ACTIVITY:
Would you pull out every line of the material that contains the string "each"?

========================================

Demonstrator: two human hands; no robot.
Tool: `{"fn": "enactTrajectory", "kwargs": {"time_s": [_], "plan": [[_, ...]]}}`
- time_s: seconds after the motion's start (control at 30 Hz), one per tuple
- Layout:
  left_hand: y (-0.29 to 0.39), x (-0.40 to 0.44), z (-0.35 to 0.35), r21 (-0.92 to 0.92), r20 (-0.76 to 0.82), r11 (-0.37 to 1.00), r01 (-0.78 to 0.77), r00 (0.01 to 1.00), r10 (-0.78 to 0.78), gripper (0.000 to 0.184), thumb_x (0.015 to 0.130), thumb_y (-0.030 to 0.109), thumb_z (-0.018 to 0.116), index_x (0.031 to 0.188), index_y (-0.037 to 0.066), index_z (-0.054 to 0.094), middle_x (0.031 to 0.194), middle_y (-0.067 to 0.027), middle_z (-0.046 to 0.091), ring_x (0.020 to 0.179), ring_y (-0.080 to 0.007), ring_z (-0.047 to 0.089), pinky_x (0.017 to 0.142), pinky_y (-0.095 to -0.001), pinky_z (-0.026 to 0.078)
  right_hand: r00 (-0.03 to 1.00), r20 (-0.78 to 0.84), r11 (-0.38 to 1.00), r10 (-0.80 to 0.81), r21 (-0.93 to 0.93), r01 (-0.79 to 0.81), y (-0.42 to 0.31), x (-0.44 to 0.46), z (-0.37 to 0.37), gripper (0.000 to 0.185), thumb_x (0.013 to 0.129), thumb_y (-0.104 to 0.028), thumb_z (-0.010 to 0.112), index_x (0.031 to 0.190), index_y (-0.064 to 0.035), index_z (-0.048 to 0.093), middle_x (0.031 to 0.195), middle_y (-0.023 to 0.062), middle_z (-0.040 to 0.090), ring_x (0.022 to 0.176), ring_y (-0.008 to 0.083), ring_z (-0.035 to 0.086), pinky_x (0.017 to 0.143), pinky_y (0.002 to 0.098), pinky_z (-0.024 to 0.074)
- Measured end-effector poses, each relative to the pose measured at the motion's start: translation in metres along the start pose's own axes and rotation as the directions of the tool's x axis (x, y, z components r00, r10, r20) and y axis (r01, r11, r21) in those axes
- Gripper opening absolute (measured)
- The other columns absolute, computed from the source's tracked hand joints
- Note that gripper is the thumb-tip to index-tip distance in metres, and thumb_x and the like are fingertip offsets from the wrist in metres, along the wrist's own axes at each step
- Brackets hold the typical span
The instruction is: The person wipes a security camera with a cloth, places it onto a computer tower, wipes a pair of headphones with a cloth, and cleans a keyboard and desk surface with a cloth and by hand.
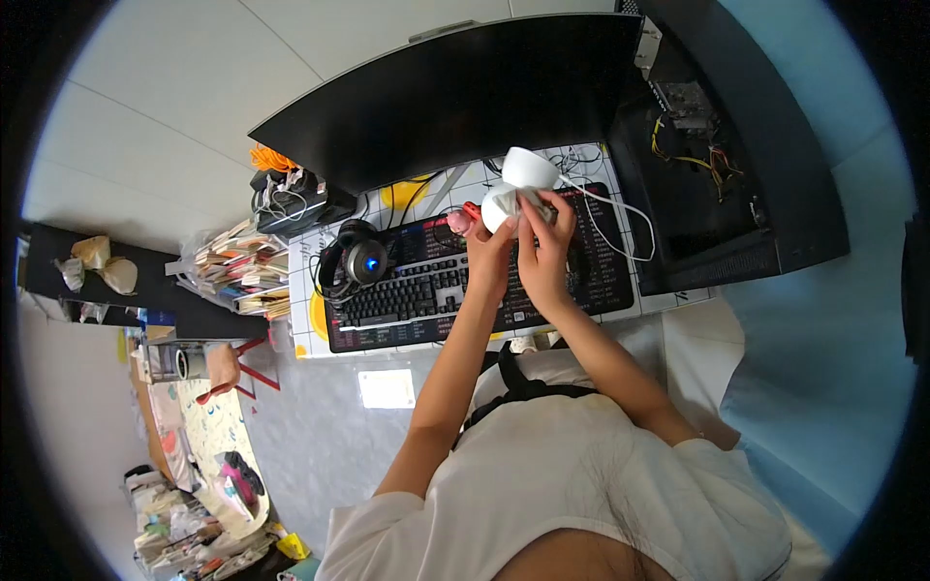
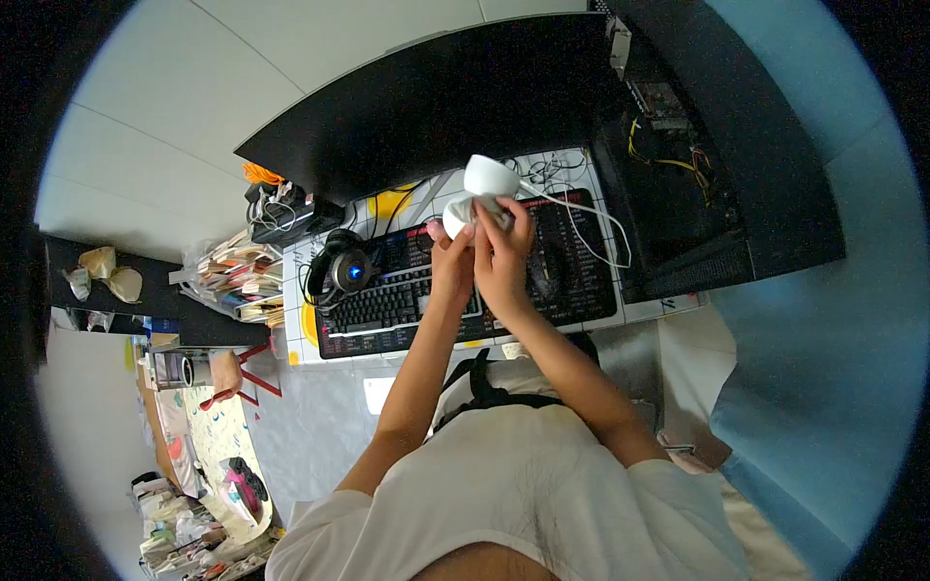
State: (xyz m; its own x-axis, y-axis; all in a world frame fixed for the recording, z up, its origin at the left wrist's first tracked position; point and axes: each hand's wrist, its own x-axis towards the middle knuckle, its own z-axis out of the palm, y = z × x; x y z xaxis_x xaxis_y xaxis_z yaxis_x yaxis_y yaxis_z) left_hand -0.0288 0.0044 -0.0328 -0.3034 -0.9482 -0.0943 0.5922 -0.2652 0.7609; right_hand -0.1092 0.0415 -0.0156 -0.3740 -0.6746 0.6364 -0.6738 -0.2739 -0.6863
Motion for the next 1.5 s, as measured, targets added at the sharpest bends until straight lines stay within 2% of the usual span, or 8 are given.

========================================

TASK RESPONSE:
- Measured end-effector poses, each relative to the pose measured at the motion's start: translation in metres along the start pose's own axes and rotation as the directions of the tool's x axis (x, y, z components r00, r10, r20) and y axis (r01, r11, r21) in those axes
- Note that gripper is the thumb-tip to index-tip distance in metres, and thumb_x and the like are fingertip offsets from the wrist in metres, along the wrist's own axes at each step
State: (xyz m; its own x-axis, y-axis; all in a world frame fixed for the recording, z up, its origin at the left wrist's first tracked position; point and axes: each hand's wrist, its own x-axis towards the middle knuckle, its own z-axis out of the palm, y = z × x; x y z xaxis_x xaxis_y xaxis_z yaxis_x yaxis_y yaxis_z) left_hand -0.0288 0.0044 -0.0328 -0.3034 -0.9482 -0.0943 0.5922 -0.2652 0.7609; right_hand -0.1092 0.0415 -0.0156 -0.3740 -0.6746 0.6364 -0.6738 -0.2739 -0.6863

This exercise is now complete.